ONAP will enable software, network, IT and cloud providers and developers to rapidly automate new services and support complete life-cycle management.
Source: ONAP
OpenStack
Open source software for creating private and public clouds.
Read the documentation.
OVS-DPDK
Open vSwitch with Data Plane Development Kit (OVS-DPDK), a high performance open source virtual switch.

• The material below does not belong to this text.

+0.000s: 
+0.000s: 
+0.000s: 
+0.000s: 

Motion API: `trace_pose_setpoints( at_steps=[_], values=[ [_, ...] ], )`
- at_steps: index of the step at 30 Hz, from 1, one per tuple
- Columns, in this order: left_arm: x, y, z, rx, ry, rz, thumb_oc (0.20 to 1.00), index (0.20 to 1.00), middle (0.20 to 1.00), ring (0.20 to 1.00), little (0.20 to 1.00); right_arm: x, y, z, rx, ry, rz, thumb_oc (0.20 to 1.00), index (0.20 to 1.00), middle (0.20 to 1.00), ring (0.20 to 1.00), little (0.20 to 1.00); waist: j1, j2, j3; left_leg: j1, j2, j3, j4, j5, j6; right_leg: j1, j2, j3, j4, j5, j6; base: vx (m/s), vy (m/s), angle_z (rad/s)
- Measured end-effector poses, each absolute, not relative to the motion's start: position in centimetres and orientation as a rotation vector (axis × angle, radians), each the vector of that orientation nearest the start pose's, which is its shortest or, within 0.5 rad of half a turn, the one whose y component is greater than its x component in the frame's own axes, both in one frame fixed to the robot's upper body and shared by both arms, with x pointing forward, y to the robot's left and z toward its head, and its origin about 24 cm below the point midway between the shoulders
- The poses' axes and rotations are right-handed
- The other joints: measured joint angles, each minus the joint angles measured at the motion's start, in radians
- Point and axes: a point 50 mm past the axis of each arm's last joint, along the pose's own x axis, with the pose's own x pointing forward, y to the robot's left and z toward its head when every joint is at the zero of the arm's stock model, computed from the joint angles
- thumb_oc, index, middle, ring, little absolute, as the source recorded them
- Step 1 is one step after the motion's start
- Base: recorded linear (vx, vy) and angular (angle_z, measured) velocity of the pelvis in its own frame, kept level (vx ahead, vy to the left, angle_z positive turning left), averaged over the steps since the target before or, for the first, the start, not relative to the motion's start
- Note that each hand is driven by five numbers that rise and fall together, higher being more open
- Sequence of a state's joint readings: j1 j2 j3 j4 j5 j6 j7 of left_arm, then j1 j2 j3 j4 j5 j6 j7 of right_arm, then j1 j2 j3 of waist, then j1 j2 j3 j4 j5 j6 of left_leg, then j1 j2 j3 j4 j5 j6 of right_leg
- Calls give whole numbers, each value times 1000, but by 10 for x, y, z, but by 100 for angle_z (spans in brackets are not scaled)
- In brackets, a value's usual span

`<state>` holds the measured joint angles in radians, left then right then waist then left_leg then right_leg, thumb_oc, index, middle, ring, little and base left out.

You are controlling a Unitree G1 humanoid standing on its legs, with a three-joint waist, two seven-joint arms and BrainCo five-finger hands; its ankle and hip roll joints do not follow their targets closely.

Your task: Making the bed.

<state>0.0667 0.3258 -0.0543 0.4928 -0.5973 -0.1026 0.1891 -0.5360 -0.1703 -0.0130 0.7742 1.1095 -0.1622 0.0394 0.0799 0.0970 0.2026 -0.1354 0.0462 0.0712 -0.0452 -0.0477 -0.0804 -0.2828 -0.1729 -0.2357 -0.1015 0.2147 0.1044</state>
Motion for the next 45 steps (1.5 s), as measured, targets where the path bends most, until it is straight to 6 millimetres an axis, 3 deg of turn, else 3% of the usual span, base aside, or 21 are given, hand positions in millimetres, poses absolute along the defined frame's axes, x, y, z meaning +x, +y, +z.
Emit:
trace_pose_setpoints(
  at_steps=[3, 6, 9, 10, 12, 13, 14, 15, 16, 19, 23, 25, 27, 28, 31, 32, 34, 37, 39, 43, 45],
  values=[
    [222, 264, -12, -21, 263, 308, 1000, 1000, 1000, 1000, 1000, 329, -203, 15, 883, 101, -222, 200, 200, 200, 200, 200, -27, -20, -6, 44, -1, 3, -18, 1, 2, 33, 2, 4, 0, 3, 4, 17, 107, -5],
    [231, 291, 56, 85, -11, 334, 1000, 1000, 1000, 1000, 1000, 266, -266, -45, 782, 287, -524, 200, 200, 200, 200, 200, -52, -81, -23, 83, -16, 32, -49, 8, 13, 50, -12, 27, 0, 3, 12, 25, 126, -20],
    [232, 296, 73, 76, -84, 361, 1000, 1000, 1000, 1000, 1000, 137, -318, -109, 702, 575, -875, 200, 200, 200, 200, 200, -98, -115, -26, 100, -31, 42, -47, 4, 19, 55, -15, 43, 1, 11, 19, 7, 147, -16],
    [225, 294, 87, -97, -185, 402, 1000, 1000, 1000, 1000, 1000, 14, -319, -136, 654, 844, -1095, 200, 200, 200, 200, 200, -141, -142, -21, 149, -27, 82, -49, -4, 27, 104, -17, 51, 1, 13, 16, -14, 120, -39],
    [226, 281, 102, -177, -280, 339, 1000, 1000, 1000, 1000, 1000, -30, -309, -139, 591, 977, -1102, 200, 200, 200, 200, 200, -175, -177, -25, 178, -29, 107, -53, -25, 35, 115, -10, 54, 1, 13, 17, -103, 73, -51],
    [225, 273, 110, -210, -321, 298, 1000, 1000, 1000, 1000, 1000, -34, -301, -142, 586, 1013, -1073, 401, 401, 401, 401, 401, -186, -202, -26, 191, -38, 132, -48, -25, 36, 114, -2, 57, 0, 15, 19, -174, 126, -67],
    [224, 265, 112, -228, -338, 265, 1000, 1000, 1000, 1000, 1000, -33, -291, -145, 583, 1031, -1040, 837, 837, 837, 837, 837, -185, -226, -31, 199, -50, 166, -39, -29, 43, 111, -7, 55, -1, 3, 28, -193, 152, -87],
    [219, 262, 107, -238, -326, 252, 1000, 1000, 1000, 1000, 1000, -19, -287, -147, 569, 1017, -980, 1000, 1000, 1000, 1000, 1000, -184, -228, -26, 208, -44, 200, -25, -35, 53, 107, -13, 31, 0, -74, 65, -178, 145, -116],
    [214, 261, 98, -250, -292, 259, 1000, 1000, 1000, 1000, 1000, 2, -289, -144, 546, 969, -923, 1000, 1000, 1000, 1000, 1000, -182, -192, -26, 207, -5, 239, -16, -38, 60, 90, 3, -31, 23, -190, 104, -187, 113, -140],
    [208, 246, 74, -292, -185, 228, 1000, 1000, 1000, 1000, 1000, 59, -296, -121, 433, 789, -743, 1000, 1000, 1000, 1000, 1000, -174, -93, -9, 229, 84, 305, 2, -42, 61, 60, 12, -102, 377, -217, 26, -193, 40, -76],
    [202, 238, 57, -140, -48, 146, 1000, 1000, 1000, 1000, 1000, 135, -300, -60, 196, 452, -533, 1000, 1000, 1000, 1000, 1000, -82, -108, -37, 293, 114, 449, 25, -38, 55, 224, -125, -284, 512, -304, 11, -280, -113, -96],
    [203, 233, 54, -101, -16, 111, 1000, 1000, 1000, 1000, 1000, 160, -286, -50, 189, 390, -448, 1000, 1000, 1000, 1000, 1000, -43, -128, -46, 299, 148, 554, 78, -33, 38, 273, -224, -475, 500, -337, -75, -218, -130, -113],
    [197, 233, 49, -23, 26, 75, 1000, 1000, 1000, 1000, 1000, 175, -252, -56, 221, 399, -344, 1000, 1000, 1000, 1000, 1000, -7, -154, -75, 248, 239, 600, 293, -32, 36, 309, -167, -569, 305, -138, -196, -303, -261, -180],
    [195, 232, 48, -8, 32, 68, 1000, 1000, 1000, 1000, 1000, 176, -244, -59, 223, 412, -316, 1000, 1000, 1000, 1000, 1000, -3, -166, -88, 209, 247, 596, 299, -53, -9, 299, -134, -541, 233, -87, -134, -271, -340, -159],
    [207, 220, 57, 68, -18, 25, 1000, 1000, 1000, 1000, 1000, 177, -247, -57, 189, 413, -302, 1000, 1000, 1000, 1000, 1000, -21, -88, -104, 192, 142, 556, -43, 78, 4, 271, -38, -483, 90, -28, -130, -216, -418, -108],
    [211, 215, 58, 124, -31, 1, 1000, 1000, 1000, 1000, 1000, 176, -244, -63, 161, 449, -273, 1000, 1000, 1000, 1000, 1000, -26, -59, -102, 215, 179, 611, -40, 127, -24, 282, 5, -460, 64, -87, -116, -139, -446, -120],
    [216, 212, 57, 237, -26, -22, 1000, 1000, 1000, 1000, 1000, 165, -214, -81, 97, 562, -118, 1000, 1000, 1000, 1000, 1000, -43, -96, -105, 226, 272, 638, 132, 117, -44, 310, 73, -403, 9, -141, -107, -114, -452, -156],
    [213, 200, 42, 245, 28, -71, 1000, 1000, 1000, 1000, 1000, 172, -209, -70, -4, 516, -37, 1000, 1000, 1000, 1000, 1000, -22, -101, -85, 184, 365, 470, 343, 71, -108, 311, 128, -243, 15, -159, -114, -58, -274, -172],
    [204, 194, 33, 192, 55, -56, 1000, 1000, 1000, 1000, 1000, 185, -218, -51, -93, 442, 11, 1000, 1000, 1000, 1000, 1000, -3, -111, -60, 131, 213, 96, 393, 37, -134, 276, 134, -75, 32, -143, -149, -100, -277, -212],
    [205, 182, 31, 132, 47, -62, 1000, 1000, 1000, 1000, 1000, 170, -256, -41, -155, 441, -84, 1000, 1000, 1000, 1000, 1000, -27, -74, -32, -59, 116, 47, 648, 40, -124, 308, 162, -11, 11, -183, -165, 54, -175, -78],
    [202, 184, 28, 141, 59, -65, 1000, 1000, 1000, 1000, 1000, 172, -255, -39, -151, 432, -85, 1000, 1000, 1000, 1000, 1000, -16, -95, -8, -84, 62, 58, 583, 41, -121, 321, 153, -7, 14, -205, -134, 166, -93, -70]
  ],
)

Open vSwitch is a multi-layer virtual switch licensed under the open source Apache* 2.0 license. It supports SDN control semantics via the OpenFlow* protocol and its OVSDB management interface. It is available from openvswitch.org, GitHub, and is also consumable through Linux distributions. DPDK is a set of user space libraries that enable a user to create optimized performant packet processing applications (information available at DPDK.org). In practice, it offers a series of Poll Mode Drivers (PMDs), which enable direct transferral of packets between user space and the physical interface, bypassing the kernel network stack.
Source: Intel
PINC
Platform for Intelligent Network Control (PINC), provides the ecosystem for Network Fabric Configuration Automation.
Features:
- Powered by SDN-F, that uses the ECOM SDN-Controller base
- Uses a model based configuration paradigm and reverse mapping methodologies to insulate the service from device specifics
PINC handles fabric configuration by compartmentalizing the configuration application into the following stages:
- Bootstrap Configuration
- Base Configuration
- Base Incremental
- Dynamic Configuration
Source: AT&T
Shaker
The distributed data-plane testing tool built for OpenStack.
Read the documentation.
SonarQube
A SonarQube Docker container enforces source code quality. As part of the Akraino CI build, Jenkins triggers a static source code analysis, storing the results in SonarQube.
Sonobuoy
Sonobuoy is a diagnostic tool that makes it easier to understand the state of a Kubernetes cluster by running a set of Kubernetes conformance tests in an accessible and non-destructive manner.
Source: Github
SR-IOV
The single root I/O virtualization (SR-IOV) interface is an extension to the PCI Express (PCIe) specification. SR-IOV allows a device, such as a network adapter, to separate access to its resources among various PCIe hardware functions.
Source: Microsoft
Tempest
This is a set of integration tests to be run against a live OpenStack cluster. Tempest has batteries of tests for OpenStack API validation, scenarios, and other specific tests useful in validating an OpenStack deployment.
Source: Github
Read the Documentation
Yardstick
Yardstick is a framework to test non functional characteristics of an NFV Infrastructure as perceived by an application.